Common genetic determinants of severity of acute withdrawal from ethanol, pentobarbital and diazepam in inbred mice

Behav Pharmacol. 1994 Aug;5(4 And 5):533-547. doi: 10.1097/00008877-199408000-00014.

Abstract

Severity of drug withdrawal is in part genetically mediated, and can be indexed by exacerbation of the handling-induced convulsion in mice. Acute withdrawal has been reported following single injections of hypnotic doses of ethanol and pento-barbital, and can be precipitated by injection of flumazenil following a single dose of diazepam. Results with Swiss-Webster mice indicate that the magnitude of ethanol and diazepam withdrawal severity did not differ across a range of doses in the acute paradigm. We characterized 15 inbred mouse strains for handling-induced convulsion severity following administration of standard doses of each of these drugs. Significant strain differences in withdrawal severity were found for each drug.

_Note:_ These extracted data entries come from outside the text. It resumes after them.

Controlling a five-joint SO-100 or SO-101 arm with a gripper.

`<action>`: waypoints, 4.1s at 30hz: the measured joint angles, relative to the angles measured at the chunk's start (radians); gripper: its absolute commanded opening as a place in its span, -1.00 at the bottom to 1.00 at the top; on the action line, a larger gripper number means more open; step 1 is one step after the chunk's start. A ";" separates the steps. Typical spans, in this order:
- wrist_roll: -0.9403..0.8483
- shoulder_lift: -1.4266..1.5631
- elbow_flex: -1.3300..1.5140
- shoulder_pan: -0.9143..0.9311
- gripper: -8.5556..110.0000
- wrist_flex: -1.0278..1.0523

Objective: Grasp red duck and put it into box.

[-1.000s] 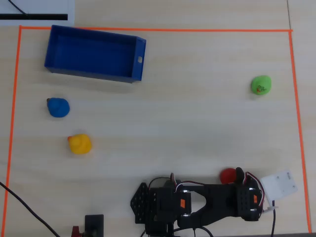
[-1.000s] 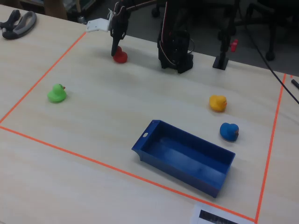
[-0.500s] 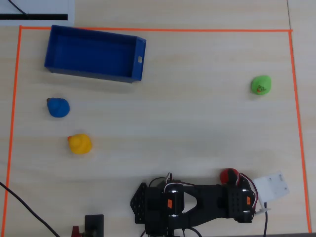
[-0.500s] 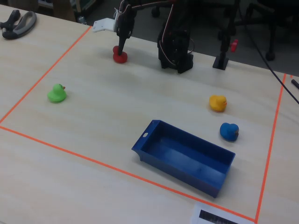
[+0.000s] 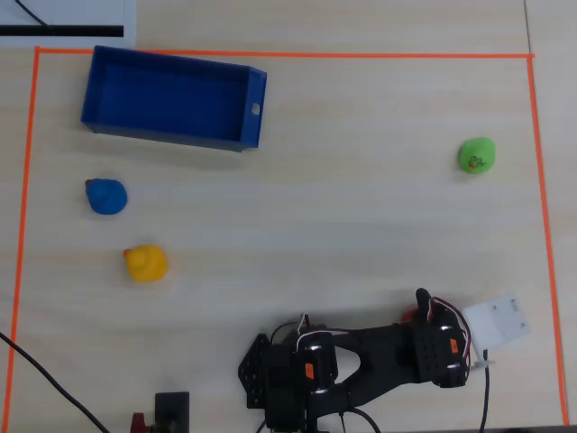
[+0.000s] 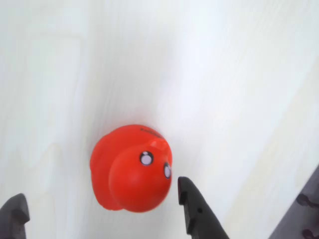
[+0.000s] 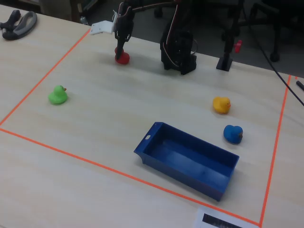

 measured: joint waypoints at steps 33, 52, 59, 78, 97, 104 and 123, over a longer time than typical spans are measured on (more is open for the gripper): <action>-0.064 -0.152 0.123 0.008 -0.16 -0.288; -0.126 -0.117 0.196 0.049 -0.67 -0.342; -0.132 -0.110 0.202 0.051 -0.85 -0.327; 0.202 0.075 -0.092 -0.199 -0.85 0.031; 0.870 0.236 -0.482 -1.117 -0.86 0.288; 1.006 0.089 -0.499 -1.379 -0.86 0.161; 1.124 -0.575 -0.966 -1.776 -0.86 0.061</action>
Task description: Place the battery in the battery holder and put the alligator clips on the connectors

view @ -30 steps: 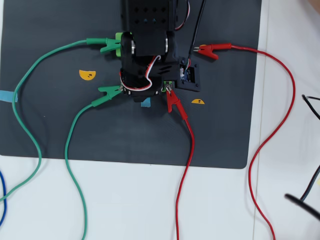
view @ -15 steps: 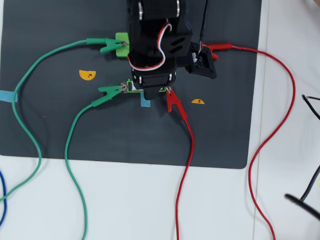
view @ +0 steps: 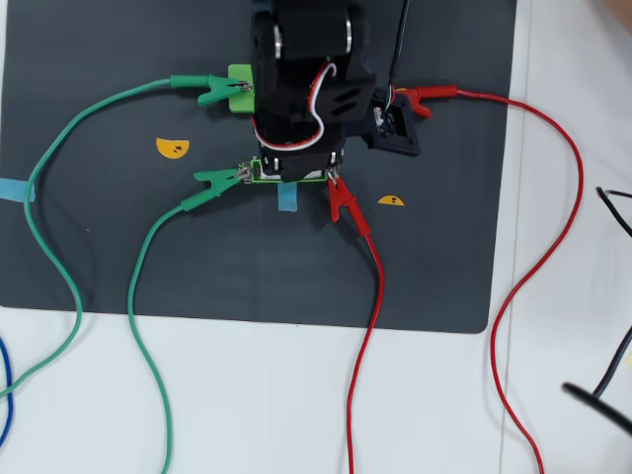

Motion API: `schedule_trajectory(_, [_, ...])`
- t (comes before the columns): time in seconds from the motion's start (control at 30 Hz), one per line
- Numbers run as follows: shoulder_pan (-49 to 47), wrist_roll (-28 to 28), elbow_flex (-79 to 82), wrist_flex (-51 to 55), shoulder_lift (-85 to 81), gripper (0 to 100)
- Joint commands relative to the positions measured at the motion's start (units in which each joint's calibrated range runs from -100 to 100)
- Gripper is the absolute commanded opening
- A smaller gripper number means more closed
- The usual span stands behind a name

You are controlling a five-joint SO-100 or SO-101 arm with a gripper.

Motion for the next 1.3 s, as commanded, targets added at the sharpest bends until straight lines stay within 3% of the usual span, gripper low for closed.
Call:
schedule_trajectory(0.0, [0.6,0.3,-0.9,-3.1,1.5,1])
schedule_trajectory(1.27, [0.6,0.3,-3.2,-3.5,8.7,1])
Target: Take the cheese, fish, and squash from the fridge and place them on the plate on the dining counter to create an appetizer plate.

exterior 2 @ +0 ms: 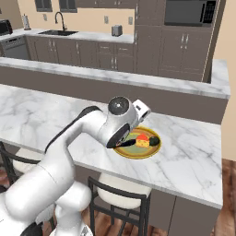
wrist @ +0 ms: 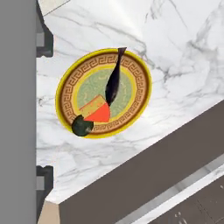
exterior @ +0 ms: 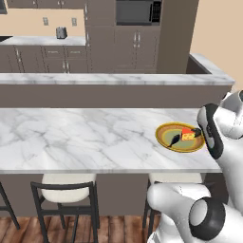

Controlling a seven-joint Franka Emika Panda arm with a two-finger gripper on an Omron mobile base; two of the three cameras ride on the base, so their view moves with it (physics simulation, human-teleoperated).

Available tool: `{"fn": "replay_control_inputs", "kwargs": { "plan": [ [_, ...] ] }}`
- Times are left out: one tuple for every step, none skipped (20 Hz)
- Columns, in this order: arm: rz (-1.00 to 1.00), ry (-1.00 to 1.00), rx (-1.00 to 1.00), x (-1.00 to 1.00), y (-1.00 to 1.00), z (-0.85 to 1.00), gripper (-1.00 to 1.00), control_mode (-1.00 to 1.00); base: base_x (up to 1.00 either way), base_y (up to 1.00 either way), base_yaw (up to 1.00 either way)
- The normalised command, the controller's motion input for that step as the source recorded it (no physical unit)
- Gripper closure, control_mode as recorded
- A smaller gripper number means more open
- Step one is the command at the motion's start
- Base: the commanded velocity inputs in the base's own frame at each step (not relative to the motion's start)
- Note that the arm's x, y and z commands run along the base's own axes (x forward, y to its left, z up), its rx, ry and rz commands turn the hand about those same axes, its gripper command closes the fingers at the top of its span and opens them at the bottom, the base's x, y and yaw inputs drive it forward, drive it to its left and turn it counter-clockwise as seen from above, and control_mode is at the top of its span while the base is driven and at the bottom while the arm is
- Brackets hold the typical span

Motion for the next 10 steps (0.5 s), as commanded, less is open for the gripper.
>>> {"fn": "replay_control_inputs", "kwargs": {
  "plan": [
    [-0.10,-0.42,-0.02,-1.00,0.08,0.54,-1.00,-1.00,0.00,0.00,0.00],
    [-0.11,-0.43,0.00,-1.00,0.06,0.50,-1.00,-1.00,0.00,0.00,0.00],
    [-0.11,-0.45,0.00,-1.00,0.09,0.49,-1.00,-1.00,0.00,0.00,0.00],
    [-0.11,-0.43,0.00,-1.00,0.15,0.48,-1.00,-1.00,0.00,0.00,0.00],
    [-0.11,-0.39,0.00,-1.00,0.13,0.49,-1.00,-1.00,0.00,0.00,0.00],
    [-0.09,-0.28,0.00,-1.00,0.14,0.46,-1.00,-1.00,0.00,0.00,0.00],
    [-0.07,-0.16,0.00,-1.00,0.11,0.39,-1.00,-1.00,0.00,0.00,0.00],
    [-0.04,-0.07,0.00,-1.00,0.04,0.35,-1.00,-1.00,0.00,0.00,0.00],
    [0.00,0.00,0.00,-1.00,0.00,0.31,-1.00,-1.00,0.00,0.00,0.00],
    [0.00,0.00,0.00,-1.00,0.00,0.26,-1.00,-1.00,0.00,0.00,0.00]
  ]
}}
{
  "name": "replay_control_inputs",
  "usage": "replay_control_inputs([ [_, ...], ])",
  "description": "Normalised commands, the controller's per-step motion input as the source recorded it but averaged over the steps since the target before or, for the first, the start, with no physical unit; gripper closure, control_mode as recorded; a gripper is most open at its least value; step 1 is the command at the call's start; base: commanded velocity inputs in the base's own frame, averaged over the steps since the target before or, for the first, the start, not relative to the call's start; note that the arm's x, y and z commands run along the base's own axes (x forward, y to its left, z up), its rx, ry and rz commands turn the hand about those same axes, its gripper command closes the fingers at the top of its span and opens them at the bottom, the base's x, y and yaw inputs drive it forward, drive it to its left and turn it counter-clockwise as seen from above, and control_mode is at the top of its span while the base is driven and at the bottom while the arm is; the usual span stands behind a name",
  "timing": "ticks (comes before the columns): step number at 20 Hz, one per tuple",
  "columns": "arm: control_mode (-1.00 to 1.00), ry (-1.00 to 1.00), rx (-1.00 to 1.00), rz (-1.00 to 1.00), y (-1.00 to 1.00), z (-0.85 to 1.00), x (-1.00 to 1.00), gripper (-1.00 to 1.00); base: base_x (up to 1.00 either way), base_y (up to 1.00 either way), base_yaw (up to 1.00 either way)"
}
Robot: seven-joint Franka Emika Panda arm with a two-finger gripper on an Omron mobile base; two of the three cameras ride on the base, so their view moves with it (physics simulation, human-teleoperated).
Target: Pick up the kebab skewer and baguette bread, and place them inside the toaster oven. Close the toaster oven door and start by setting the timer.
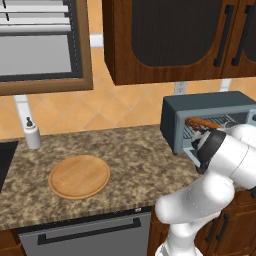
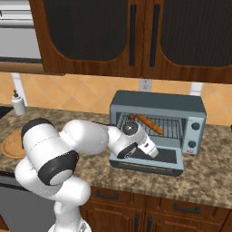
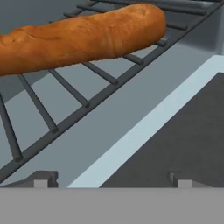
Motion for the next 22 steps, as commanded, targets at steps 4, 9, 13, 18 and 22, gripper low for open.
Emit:
replay_control_inputs([
  [4,-1.00,0.00,0.00,-0.03,0.00,0.00,0.00,-1.00,0.00,0.00,0.00],
  [9,-1.00,0.00,0.00,0.00,-0.08,0.10,-0.50,-1.00,0.00,0.00,0.00],
  [13,-1.00,0.00,0.00,0.00,-0.12,0.47,-0.77,-1.00,0.00,0.00,0.00],
  [18,-1.00,0.04,0.00,0.02,-0.01,0.58,-0.68,-1.00,0.00,0.00,0.00],
  [22,-1.00,0.20,0.00,0.15,0.16,0.25,-0.51,-1.00,0.00,0.00,0.00],
])
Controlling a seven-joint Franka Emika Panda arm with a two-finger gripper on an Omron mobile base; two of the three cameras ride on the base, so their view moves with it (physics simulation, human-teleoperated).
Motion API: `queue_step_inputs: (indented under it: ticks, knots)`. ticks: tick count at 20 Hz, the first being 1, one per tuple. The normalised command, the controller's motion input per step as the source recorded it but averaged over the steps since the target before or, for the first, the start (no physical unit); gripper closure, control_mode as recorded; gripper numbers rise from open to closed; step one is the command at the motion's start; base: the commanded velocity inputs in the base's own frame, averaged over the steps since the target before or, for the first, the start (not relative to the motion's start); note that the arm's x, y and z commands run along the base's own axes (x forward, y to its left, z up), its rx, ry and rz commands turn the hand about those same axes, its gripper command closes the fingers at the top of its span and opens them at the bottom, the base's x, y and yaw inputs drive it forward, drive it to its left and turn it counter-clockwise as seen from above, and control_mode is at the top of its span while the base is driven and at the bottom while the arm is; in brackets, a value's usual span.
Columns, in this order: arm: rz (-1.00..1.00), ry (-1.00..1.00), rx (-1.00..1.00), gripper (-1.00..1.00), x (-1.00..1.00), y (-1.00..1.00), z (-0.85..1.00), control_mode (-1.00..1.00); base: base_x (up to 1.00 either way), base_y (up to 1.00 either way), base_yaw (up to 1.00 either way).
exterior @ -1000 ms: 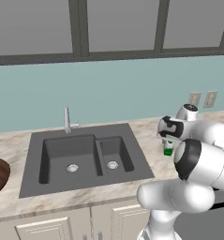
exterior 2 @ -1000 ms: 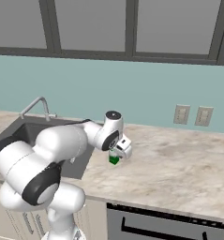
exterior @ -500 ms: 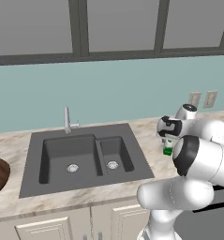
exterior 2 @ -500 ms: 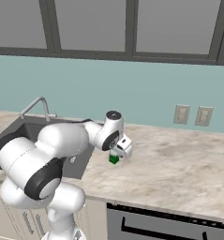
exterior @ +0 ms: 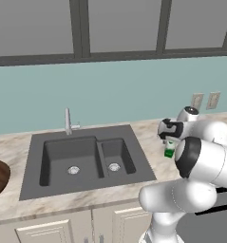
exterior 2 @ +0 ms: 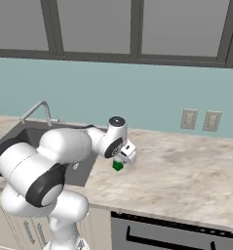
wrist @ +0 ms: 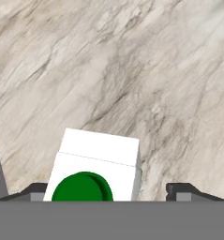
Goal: Gather the eggs and milk located in the vicinity of the sink area and place them right next to the bowl.
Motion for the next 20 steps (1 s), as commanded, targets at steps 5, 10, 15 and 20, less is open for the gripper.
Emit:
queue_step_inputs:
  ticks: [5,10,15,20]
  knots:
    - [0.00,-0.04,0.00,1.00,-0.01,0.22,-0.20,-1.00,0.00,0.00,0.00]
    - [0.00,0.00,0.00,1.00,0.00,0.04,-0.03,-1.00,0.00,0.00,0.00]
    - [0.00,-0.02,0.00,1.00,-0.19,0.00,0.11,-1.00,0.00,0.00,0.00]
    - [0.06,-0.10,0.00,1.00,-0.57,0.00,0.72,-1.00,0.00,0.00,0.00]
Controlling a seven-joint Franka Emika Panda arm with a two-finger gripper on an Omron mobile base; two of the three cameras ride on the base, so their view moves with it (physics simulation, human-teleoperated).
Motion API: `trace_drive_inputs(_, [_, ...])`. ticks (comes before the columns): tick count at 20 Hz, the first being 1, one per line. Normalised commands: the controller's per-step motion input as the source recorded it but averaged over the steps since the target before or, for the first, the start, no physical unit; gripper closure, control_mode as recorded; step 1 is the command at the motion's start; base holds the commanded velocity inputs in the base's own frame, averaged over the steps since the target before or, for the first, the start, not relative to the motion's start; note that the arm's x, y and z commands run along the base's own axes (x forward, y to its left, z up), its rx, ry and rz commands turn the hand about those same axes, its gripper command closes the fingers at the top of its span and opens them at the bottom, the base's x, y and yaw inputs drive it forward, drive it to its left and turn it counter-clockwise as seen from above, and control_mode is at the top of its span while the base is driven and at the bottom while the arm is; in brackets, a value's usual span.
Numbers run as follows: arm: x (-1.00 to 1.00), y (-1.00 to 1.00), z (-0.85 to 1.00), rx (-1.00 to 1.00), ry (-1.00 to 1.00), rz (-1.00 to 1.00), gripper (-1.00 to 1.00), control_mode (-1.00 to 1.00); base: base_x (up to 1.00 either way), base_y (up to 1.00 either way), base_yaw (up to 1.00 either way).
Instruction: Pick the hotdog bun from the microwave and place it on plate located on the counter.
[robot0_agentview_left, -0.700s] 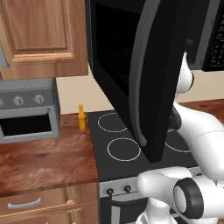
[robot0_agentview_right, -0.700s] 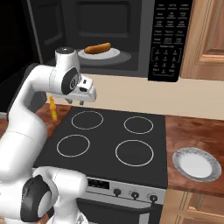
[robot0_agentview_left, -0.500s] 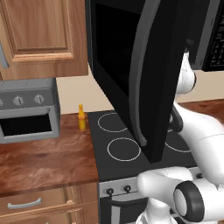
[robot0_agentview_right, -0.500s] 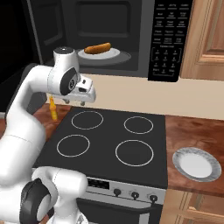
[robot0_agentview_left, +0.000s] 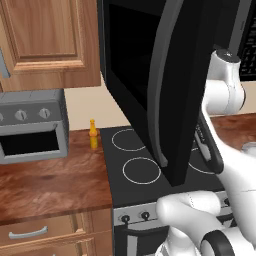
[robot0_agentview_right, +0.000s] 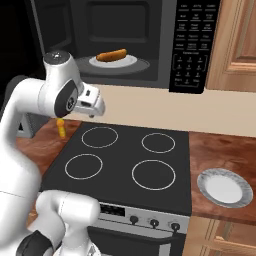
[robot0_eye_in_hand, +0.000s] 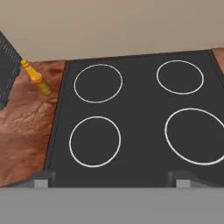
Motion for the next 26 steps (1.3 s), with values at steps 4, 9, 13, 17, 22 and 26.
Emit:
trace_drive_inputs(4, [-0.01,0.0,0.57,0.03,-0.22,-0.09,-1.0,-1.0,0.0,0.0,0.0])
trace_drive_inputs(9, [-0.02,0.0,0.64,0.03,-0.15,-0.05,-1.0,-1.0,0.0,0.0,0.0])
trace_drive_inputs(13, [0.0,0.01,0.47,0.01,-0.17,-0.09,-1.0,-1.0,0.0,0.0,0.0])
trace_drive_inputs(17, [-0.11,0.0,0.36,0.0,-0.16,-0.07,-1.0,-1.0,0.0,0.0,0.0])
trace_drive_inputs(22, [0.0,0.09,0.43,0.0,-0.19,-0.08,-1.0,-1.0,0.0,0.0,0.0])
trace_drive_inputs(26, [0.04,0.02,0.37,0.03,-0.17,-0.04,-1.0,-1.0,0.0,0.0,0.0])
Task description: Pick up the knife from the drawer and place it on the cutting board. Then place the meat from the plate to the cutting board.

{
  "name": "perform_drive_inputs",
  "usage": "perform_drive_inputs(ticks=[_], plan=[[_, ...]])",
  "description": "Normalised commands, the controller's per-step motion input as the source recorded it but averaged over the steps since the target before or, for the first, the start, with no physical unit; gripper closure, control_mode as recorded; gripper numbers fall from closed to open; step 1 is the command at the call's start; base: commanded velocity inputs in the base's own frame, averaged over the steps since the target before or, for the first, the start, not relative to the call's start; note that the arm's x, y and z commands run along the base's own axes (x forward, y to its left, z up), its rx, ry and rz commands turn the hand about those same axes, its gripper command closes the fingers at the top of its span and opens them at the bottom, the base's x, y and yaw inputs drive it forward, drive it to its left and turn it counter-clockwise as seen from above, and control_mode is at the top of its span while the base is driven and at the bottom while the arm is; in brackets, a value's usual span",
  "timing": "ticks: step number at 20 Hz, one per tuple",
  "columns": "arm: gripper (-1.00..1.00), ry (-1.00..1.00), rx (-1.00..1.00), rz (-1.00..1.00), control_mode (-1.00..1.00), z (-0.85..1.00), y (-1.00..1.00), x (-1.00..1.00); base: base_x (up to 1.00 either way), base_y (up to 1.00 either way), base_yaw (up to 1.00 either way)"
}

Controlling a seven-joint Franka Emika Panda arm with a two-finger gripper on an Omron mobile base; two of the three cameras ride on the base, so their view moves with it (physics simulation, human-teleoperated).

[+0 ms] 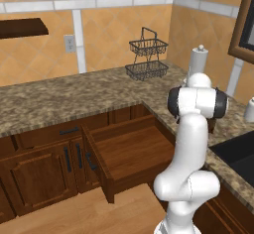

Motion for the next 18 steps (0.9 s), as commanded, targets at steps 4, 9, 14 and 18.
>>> perform_drive_inputs(ticks=[4,9,14,18], plan=[[-1.0,-0.13,0.02,0.0,-1.0,0.08,0.0,-0.14,0.0,0.0,0.0],[-1.0,-0.33,0.01,0.0,-1.0,0.87,0.3,-0.71,0.0,0.0,0.0],[-1.0,-0.28,-0.03,0.02,-1.0,1.0,0.86,-0.92,0.0,0.0,0.0],[-1.0,-0.05,-0.14,0.04,-1.0,1.0,1.0,-0.48,0.0,0.0,0.0]])
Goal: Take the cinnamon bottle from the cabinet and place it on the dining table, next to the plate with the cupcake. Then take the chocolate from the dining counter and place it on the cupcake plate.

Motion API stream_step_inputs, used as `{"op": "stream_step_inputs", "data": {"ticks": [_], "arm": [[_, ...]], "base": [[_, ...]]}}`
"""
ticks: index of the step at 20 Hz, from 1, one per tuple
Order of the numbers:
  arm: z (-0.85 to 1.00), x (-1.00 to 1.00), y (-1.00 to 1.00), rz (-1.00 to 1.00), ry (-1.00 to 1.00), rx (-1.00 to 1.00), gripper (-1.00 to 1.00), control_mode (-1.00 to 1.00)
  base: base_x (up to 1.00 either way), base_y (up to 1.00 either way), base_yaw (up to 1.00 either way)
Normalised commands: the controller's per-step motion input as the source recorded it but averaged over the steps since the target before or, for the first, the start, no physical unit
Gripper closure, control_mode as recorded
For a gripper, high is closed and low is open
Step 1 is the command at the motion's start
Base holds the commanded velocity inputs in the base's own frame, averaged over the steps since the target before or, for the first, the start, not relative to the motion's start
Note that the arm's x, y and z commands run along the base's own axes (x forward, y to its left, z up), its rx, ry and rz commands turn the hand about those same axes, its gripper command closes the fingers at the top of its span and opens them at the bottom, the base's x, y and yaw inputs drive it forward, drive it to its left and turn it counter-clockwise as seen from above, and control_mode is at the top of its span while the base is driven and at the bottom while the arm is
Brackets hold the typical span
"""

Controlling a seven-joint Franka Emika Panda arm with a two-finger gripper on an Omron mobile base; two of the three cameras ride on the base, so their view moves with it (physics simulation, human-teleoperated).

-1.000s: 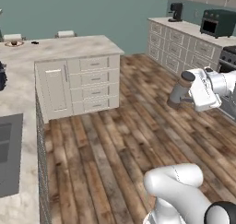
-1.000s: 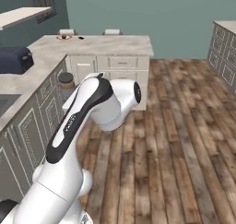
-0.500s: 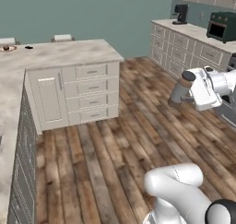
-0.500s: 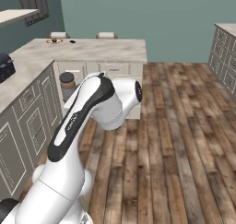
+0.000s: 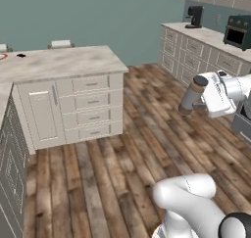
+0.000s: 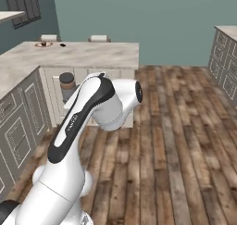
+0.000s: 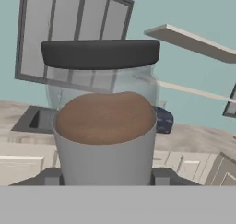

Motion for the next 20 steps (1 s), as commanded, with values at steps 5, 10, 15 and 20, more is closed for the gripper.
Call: {"op": "stream_step_inputs", "data": {"ticks": [5,10,15,20], "arm": [[0.00,0.00,0.00,0.00,0.00,0.00,1.00,1.00],[0.00,0.00,0.00,0.00,0.00,0.00,1.00,1.00],[0.00,0.00,0.00,0.00,0.00,0.00,1.00,1.00],[0.00,0.00,0.00,0.00,0.00,0.00,1.00,1.00]], "base": [[0.69,-0.42,0.00],[0.70,-0.42,0.00],[0.72,-0.40,0.00],[0.75,-0.38,0.01]]}}
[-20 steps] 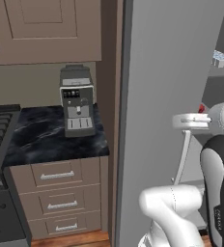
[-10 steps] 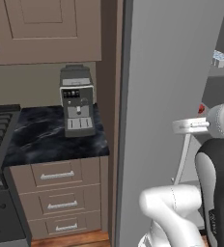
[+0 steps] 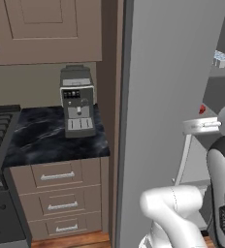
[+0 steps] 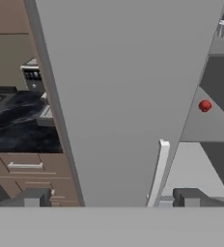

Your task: Open the freezer door, pick up the ice cube tray from the freezer, and place it on the dining counter.

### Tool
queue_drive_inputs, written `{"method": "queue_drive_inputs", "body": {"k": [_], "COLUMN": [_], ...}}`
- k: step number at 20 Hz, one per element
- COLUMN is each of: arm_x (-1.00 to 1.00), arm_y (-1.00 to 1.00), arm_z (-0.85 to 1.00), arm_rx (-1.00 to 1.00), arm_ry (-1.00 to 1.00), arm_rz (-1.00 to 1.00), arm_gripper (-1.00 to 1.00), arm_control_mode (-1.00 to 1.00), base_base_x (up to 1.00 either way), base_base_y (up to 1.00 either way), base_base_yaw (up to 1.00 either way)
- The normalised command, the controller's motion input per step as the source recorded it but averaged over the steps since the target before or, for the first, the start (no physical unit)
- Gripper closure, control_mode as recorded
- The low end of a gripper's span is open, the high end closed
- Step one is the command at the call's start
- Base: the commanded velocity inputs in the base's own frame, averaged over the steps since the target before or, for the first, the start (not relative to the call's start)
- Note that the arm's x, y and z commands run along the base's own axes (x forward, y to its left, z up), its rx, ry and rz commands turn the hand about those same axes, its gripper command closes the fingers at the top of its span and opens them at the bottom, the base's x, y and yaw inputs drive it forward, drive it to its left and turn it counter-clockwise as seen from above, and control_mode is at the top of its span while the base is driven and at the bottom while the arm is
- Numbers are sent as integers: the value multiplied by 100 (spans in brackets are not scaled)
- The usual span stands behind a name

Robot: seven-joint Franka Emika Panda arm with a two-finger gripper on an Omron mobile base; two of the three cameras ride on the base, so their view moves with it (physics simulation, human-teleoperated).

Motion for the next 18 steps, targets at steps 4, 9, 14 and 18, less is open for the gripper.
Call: {"method": "queue_drive_inputs", "body": {"k": [4,9,14,18], "arm_x": [0,0,0,0], "arm_y": [-12,-7,0,0], "arm_z": [-5,-4,0,0], "arm_rx": [0,0,0,0], "arm_ry": [0,0,0,0], "arm_rz": [-2,-5,0,0], "arm_gripper": [-100,-100,-100,-100], "arm_control_mode": [-100,-100,100,100], "base_base_x": [0,0,0,0], "base_base_y": [0,0,-4,-20], "base_base_yaw": [0,0,-6,-4]}}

Two of the strains showed a tendency toward more pronounced withdrawal from all drugs, while six strains showed low withdrawal from all drugs. The correlations among strain mean withdrawal responses were analyzed to estimate common genetic influences. Ethanol and pentobarbital withdrawal severities were positively genetically correlated, indicating influence of some genes on both responses. A positive genetic correlation was also found between the severity of the withdrawal from pentobarbital and diazepam; however, diazepam and ethanol withdrawal severities were not found to be genetically related. These experiments suggest that some genes influence severity of withdrawal from more than one subclass of depressant drugs.